The fabric industry tackles the invisible threats of modern life.

by Mayumi Saito

Designer Michiyo Inaba presented an unusual line of clothes at the spring/summer 2003 Tokyo Collection show in December. Fourteen of her designs featured flashes of silver lining. The mysterious silver sheets were in suit pockets, peeking out from between skirt slits and beneath apron dresses. The material was a nanocrystal cobalt alloy, and while it added to the funky, high-tech feel of Inaba's collection, it also addressed a health concern: Inaba's detachable 1.2-mm-thick sheets block electromagnetic waves.

Inaba designed the clothes to protect pregnant homemakers and wary businesswomen from the adverse health effects of electromagnetic stoves and cellular phones. The designer, herself allergic to synthetic clothes, has featured organic fabrics in past collections, but this time she was out to tackle the invisible threats of modern, high-tech devices. She is not alone in her concerns.

"Consumers are
hysterical about health
and look to fashion to
alleviate their fears"

"The development of comfortable and healthy apparel is expected to resurrect the fabric industry while meeting the high consumer demand for health benefits," says Kazuo Saito, a staff member specializing in fabric at Shizuoka Prefecture's Hamamatsu Industrial Technology Center. Inaba's efforts in the fashion world have found their way into everything from the beds people sleep in to the socks they wear.

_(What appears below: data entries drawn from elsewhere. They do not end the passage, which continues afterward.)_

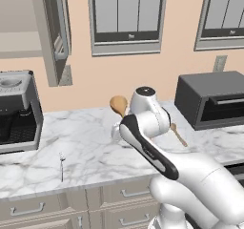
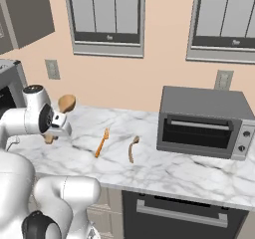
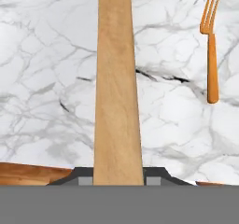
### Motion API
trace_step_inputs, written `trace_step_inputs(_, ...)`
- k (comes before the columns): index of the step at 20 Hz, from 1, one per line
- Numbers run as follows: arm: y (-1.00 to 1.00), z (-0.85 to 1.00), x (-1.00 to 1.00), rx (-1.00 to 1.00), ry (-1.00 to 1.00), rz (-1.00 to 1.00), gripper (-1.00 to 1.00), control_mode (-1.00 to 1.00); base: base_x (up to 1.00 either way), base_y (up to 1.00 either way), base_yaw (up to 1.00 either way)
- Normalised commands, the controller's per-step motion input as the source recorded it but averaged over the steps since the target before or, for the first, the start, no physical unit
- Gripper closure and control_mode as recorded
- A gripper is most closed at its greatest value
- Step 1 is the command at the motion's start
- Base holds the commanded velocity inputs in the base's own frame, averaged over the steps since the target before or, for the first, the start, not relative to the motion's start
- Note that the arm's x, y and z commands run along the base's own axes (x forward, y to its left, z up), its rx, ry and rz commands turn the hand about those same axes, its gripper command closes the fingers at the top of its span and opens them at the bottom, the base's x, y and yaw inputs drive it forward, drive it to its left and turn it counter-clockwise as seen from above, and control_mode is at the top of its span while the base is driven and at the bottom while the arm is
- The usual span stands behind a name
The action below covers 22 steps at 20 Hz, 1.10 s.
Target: Organize the utensils by type. Pick up the wooden spoons from the counter and place them in the open cabinet. Then pick up the metallic utensils from the counter and place them in the open drawer.
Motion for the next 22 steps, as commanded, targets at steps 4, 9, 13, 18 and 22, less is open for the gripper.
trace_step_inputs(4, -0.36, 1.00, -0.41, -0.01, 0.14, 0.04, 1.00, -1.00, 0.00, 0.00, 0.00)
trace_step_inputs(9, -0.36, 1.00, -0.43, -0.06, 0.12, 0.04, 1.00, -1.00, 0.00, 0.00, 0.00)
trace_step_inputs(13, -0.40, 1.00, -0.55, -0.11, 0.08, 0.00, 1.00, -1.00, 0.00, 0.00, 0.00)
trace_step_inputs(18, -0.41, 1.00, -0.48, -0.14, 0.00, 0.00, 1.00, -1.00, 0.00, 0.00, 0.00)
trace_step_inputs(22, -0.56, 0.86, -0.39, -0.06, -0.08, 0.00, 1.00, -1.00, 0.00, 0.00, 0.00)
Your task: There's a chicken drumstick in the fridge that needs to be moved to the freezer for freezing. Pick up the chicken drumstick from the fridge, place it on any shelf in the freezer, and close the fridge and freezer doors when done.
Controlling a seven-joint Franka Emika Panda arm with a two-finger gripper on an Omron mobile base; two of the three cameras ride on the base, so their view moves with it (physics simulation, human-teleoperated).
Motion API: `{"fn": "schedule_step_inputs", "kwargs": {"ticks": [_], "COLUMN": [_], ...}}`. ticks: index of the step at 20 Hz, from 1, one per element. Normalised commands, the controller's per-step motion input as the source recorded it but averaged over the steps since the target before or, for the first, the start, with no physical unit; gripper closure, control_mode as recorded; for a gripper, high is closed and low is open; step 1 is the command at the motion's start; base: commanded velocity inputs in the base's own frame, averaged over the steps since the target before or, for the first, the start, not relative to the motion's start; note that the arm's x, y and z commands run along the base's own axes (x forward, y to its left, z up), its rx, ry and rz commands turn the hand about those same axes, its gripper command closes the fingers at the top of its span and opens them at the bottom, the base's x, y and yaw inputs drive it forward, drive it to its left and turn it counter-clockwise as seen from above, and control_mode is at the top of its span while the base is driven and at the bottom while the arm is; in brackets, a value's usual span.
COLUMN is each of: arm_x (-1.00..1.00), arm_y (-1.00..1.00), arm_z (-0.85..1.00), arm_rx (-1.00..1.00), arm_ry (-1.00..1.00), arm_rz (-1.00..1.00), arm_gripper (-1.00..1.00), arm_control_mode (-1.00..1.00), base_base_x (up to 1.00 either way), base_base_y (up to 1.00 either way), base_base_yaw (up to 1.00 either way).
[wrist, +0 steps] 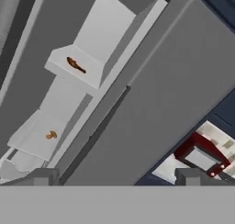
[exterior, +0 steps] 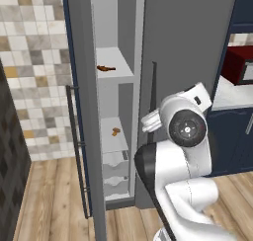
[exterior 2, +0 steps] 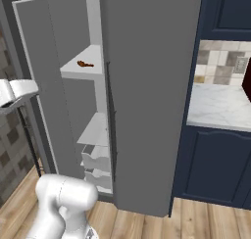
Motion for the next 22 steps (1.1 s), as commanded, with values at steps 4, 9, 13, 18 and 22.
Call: {"fn": "schedule_step_inputs", "kwargs": {"ticks": [4, 9, 13, 18, 22], "arm_x": [0.0, 0.02, 0.16, 0.37, 0.58], "arm_y": [1.0, 1.0, 1.0, 0.99, 1.0], "arm_z": [-0.15, -0.36, -0.44, -0.52, -0.57], "arm_rx": [-0.08, 0.0, 0.0, 0.0, -0.07], "arm_ry": [-0.03, 0.0, 0.0, -0.04, -0.01], "arm_rz": [0.0, -0.01, -0.1, -0.16, -0.21], "arm_gripper": [-1.0, -1.0, -1.0, -1.0, -1.0], "arm_control_mode": [-1.0, -1.0, -1.0, -1.0, -1.0], "base_base_x": [0.0, 0.0, 0.0, 0.0, 0.0], "base_base_y": [0.0, 0.0, 0.0, 0.0, 0.0], "base_base_yaw": [0.0, 0.0, 0.0, 0.0, 0.0]}}
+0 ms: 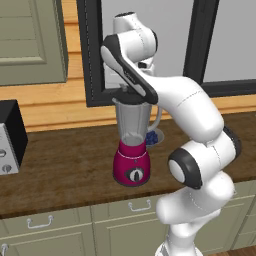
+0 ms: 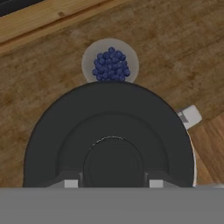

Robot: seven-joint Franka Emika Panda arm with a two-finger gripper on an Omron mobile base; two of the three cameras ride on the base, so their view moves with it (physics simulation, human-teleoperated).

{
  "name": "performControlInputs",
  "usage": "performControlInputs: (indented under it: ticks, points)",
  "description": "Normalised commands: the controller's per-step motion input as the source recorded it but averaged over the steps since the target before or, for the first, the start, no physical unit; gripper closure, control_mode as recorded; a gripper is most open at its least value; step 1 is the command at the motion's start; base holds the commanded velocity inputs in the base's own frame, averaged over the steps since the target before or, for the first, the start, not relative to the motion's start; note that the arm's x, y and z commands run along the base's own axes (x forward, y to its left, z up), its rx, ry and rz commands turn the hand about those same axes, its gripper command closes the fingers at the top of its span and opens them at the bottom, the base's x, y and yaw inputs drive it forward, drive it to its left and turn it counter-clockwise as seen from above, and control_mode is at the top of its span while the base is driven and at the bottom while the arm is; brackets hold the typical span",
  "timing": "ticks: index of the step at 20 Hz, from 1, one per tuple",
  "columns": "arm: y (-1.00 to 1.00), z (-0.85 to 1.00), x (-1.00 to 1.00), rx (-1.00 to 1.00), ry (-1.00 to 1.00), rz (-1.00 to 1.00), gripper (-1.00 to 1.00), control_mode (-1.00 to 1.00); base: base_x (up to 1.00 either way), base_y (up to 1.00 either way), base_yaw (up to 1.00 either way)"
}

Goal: Close the lid blender by securely placing the lid on top.

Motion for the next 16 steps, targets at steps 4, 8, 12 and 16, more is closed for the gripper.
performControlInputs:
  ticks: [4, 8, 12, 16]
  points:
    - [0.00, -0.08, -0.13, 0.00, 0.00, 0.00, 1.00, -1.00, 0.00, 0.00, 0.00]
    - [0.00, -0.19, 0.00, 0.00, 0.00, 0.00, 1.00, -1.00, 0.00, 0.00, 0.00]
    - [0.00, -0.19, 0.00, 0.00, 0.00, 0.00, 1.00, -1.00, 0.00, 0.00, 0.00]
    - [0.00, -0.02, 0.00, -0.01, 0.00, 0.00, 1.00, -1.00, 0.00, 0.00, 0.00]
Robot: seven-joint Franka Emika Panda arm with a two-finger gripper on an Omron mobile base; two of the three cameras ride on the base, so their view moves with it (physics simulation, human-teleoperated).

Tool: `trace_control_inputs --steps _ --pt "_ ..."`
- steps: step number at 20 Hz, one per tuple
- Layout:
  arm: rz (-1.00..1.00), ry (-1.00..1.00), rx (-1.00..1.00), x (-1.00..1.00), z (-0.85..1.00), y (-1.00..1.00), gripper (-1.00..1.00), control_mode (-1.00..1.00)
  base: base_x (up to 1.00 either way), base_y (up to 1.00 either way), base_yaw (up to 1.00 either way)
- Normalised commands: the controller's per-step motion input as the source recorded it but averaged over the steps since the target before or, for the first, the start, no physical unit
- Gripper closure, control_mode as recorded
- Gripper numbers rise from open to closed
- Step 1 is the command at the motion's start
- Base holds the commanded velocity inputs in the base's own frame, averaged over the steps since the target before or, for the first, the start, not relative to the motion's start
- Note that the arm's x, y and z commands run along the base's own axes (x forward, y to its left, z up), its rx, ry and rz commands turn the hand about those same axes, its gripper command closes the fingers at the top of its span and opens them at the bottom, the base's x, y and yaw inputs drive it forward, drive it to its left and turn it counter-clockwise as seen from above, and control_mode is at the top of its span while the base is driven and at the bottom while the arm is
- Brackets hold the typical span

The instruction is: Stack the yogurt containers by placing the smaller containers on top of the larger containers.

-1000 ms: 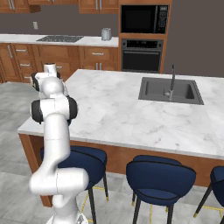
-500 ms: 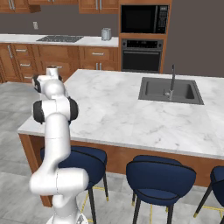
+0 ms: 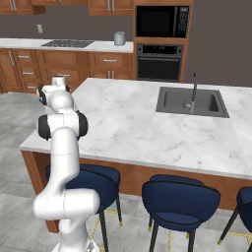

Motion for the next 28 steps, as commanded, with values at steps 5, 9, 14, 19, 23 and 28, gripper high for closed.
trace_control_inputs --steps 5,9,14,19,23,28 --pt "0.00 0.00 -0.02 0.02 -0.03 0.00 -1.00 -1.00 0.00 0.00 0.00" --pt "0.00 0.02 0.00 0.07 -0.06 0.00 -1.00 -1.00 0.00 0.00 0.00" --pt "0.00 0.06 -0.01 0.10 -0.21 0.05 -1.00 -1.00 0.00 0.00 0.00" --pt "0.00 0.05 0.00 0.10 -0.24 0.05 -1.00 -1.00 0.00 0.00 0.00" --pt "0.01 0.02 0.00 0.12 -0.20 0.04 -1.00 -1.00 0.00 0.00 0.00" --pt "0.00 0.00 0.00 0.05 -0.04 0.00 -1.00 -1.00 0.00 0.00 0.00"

"Consumers are getting hysterical about health and looking for something in fashion to alleviate their fears," Inaba says. She feels dizzy while talking on a cellphone in an enclosed place, she adds. "Maybe it's because I am sensitive, but you can't deny the potential adverse health effects (of electromagnetic waves), even if there's no scientific proof."

For her spring/summer collection, Inaba collaborated with Microwave Solution, a company that makes equipment to absorb electromagnetic waves from IT devices and the electronic toll collection system on Japan's highways. While absorbent aprons for office use are already on the market, the aprons made by Microwave Solutions and Inaba are for people using electronic cooking stoves at home.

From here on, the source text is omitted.